When you enter expressions like those above, R evaluates them, prints them, and then immediately discards them. Oftentimes, however, you’ll want to store a value as a named variable and use it in subsequent calculations. For instance, let’s say that we want to store the value of \(2 + 3\times (6 - 4)^5\) as \(x\) and then compute the following: \(1/x, x + 1,\) and \(\sqrt{x}.\) To assign the value of the expression 2 + 3*(6 - 4)^5 to the variable x we use the assignment operator <-. The assignment operator evaluates the expression immediately to the right of it and stores that value in an object whose name is whatever text came to the left of the operator.

x <- 2 + 3*(6-4)^5

Now when we execute this expression, R does not auotmatically print anything like it did in an earlier example. However, if you look closely at the Environment pane (top right-hand side of the RStudio window), you’ll see that it now lists x and its value 98.

This pane will show every variable that we have defined. As we start creating more and more variables, this list will be really helpful to keep track of what we’ve defined. Now that we have created the variable x, we can use the symbol ``x’’ in more expressions. For example, we can compute \(1/x, x + 1,\) and \(\sqrt{x}\) as follows:

x
## [1] 98
1/x
## [1] 0.01020408
x + 1
## [1] 99
sqrt(x)
## [1] 9.899495
round(3.14159, digits = 2)
## [1] 3.14
round(3.14159, digits = 4)
## [1] 3.1416
round(sqrt(x), digits = 4)
## [1] 9.8995

Assignment in baseball winning percentages

Let’s return to our two 2022 World Series teams. Since all teams play the same total number of regular season games, it would be convenient to define a variable, total_games, and assing to it the total number of games, 162.

total_games <- 162

106/total_games
## [1] 0.654321
87/total_games
## [1] 0.537037

Let’s also define variables for games won by the Astros and Phillies.

wins_astros <- 106

wins_phillies <- 87

Take a look up in the environment and observe these variables that we have created and assigned values to.

Let’s calcuate our two winning percentages one more time, for the Astros and then the Phillies.

wins_astros/total_games * 100
## [1] 65.4321
wins_phillies/total_games * 100
## [1] 53.7037

And then let’s round these to 1 digit.

round(wins_astros/total_games * 100, 1)
## [1] 65.4
round(wins_phillies/total_games * 100, 1)
## [1] 53.7

In the last three examples, we used the function round(), which takes 2 arguments (entered inside the parantheses). The first argument is the number that we want to round and the second argument (following the comma) is the number of digits to which we want to round the first argument. This is our first example of a multi-argument function and we’ll be seeing a lot more of them later on. In the last example above, we didn’t give round an explicit number to round. Instead, R first evaluated sqrt(x) and then rounded it. R follows the conventional order of operations, in that it evaluates the inner-most expression first and then works its way out.

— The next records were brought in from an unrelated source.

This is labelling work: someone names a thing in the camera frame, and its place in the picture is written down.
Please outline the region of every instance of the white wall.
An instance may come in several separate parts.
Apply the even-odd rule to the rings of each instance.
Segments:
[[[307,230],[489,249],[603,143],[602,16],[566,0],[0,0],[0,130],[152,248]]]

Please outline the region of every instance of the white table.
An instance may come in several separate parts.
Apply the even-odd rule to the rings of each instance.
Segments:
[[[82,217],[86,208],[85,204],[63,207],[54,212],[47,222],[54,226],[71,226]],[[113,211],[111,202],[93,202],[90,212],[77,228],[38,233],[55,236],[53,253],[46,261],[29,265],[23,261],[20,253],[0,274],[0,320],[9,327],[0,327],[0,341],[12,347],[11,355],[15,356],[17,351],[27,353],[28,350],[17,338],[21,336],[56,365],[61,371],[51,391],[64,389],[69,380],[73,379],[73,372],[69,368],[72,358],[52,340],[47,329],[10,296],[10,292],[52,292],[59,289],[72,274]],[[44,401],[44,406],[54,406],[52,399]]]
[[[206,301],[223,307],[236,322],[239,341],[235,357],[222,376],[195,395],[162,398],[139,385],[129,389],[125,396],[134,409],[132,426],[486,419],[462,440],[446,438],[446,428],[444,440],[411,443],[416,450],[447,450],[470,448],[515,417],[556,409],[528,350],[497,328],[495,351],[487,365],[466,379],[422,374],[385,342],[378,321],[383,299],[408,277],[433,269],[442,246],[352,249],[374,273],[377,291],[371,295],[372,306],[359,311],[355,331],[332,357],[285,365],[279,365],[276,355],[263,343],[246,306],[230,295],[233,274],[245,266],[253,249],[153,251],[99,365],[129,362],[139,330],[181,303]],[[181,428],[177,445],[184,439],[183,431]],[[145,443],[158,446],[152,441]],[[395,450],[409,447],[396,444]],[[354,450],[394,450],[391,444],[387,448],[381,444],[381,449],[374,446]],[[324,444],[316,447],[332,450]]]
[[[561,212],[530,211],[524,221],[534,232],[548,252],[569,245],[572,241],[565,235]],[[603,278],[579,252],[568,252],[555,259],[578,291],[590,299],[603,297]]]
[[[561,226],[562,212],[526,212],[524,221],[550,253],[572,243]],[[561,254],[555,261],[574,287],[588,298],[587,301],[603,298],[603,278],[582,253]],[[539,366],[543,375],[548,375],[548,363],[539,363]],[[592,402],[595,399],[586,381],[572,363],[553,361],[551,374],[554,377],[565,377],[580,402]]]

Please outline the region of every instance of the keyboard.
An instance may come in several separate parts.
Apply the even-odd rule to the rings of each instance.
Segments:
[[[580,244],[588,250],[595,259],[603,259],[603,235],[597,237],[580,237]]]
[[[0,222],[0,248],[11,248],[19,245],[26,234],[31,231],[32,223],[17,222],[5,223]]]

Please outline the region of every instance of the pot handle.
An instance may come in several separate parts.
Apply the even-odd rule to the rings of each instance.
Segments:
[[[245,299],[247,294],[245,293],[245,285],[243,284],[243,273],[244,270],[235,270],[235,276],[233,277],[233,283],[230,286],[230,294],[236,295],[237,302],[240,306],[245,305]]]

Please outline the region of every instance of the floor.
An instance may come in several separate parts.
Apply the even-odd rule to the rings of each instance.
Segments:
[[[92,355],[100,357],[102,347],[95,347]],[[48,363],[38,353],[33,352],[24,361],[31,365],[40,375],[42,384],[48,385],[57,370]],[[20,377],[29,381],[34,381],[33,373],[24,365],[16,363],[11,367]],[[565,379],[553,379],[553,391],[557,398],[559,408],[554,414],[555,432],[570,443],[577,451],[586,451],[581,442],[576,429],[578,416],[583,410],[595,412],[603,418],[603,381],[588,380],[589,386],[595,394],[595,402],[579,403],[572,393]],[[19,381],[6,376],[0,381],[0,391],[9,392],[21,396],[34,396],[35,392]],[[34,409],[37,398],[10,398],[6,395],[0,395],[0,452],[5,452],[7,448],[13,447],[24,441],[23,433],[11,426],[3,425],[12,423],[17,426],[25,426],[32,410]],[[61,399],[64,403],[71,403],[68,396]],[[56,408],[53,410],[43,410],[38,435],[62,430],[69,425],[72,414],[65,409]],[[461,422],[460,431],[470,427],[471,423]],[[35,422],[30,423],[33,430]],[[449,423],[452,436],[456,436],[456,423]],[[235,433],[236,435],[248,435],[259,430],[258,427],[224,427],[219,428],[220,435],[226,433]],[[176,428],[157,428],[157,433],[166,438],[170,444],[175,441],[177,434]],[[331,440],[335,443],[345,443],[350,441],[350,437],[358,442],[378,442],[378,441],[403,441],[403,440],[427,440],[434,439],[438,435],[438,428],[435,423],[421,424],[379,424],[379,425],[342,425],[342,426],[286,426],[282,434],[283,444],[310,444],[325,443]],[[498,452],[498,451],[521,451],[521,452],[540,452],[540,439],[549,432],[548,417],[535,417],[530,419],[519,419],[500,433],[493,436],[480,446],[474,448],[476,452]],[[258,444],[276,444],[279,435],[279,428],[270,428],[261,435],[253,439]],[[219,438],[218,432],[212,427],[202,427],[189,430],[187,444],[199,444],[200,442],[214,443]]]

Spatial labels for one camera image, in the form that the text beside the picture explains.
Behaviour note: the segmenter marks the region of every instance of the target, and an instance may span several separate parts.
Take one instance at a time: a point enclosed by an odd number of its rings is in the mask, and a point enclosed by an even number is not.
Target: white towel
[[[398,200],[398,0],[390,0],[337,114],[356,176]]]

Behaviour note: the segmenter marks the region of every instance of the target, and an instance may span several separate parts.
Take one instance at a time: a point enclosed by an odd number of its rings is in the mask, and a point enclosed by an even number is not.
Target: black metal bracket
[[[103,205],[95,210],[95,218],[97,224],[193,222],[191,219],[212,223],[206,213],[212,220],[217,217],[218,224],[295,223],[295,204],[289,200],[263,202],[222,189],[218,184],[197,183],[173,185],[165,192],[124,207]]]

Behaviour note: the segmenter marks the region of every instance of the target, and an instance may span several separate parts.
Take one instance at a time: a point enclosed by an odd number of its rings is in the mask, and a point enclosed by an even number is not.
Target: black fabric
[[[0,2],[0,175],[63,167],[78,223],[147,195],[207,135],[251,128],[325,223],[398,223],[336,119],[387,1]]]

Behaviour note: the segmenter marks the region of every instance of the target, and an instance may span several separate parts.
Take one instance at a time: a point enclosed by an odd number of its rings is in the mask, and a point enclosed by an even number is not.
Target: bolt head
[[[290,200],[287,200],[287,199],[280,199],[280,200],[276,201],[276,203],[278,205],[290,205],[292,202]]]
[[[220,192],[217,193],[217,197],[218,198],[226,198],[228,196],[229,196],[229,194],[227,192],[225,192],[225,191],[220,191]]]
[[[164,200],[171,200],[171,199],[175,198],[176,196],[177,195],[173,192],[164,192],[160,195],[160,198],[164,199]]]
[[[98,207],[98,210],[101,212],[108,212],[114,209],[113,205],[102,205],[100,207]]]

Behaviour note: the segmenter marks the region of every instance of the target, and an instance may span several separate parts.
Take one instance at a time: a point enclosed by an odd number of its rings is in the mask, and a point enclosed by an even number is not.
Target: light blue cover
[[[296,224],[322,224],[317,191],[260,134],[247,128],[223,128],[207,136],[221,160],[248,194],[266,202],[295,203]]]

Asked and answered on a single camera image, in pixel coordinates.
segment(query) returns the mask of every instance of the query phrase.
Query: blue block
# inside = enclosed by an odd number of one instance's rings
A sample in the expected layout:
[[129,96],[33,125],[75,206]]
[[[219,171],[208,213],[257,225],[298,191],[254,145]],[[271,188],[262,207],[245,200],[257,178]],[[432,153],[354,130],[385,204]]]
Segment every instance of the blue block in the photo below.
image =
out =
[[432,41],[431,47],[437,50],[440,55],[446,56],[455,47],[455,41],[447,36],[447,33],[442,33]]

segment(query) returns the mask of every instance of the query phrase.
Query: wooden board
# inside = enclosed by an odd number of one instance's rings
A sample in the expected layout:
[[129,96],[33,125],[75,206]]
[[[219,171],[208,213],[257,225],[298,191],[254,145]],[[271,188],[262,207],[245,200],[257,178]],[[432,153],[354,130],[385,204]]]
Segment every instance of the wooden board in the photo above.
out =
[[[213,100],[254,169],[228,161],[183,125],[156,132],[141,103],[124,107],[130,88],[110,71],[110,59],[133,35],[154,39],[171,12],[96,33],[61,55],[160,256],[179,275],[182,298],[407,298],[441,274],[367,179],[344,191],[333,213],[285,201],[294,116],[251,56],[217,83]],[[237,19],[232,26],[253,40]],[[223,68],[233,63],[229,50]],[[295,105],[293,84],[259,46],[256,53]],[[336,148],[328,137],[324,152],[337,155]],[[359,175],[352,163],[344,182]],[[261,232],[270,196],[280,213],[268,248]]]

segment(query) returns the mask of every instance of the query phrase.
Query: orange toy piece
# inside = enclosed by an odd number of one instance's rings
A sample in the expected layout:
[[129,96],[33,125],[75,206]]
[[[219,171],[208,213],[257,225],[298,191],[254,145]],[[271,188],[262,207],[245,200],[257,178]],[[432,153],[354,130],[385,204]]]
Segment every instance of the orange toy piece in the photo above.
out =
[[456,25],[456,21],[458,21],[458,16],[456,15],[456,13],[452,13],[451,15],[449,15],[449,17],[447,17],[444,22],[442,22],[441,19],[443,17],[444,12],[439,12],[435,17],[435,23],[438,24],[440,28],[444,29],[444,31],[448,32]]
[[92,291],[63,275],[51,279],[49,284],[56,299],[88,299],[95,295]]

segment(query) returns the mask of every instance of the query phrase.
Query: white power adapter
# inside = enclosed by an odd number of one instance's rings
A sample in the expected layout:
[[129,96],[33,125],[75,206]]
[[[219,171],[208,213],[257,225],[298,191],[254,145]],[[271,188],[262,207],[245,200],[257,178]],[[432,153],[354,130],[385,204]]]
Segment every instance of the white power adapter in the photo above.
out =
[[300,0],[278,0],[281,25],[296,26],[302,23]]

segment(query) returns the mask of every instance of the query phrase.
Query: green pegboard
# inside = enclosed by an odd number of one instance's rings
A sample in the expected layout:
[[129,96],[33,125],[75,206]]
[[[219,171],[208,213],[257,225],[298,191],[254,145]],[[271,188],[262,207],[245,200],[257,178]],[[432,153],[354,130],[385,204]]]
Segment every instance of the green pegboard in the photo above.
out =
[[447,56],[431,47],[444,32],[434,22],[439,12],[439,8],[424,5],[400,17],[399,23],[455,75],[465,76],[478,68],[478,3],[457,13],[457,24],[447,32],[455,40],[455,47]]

If we try to evaluate an expression using the name of a variable that we haven’t defined yet, R will throw an error. For instance, in the code below, if we try to add 5 to a previously undeclared variable, we get an error.

y + 5
## Error in eval(expr, envir, enclos): object 'y' not found

Exercises

  1. What does R return if you try and do a calculation with a variable that you have not yet assigned a value? At the prompt write: 1 + a

  2. Now assign the value of 2 to a, like this: a<- 1 And now add 1 to a. What does R return?

  3. In R, what does the code below return? (make sure to use all caps for ‘TRUE’ 1 + TRUE

  4. In R, what does the code below return? (make sure to use all caps for ‘FALSE’) 1 + FALSE

  5. Save the value of 8/5 + 3^3 as a new variable y.

  6. Save the values of y/x as a new variable z.

  7. Compute the square root of x, y and z.

  8. Round these values to 3 decimal points.